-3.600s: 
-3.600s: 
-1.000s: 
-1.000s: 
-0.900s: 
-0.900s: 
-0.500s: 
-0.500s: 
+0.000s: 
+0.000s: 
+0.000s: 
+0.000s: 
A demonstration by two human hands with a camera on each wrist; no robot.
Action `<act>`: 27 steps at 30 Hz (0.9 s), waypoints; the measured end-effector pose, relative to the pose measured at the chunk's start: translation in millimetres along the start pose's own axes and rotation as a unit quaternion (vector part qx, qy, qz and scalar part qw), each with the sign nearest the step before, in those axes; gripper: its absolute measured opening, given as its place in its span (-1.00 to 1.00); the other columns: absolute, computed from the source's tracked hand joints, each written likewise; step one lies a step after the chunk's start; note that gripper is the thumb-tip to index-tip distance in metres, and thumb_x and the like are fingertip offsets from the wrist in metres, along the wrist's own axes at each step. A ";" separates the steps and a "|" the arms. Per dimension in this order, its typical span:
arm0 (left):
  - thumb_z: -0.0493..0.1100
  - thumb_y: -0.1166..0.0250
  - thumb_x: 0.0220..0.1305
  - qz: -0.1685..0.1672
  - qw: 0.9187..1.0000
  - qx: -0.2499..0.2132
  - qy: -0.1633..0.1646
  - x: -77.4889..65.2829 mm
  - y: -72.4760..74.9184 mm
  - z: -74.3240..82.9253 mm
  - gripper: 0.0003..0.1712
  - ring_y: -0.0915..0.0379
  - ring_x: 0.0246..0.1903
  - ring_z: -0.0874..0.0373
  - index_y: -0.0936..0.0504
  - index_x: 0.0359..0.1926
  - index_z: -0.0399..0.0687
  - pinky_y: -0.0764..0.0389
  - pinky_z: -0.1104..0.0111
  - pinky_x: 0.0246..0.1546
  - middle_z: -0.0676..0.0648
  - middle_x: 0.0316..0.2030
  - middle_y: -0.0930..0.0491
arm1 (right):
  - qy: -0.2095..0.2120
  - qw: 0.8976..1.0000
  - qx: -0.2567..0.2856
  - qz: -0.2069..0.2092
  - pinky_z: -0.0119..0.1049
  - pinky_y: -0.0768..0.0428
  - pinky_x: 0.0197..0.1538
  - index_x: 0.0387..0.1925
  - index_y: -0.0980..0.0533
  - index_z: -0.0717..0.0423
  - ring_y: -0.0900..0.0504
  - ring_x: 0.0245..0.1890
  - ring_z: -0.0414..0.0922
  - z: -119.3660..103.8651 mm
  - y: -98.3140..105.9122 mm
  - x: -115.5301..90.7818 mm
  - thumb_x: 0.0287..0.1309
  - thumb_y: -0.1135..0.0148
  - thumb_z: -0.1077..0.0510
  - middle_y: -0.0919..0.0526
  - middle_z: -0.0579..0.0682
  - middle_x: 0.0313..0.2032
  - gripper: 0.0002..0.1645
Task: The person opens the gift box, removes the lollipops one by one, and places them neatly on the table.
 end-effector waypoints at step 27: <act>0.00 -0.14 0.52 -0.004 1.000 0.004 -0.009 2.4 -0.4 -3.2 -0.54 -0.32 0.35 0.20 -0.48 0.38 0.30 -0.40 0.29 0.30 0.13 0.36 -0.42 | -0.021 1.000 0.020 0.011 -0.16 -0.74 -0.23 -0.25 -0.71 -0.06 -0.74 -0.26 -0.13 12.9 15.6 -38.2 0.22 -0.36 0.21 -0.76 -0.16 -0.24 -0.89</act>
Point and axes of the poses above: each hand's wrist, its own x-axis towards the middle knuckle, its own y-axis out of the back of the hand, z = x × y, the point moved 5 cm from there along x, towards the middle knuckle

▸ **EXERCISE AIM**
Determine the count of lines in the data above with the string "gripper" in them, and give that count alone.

▸ **TASK RESPONSE**
3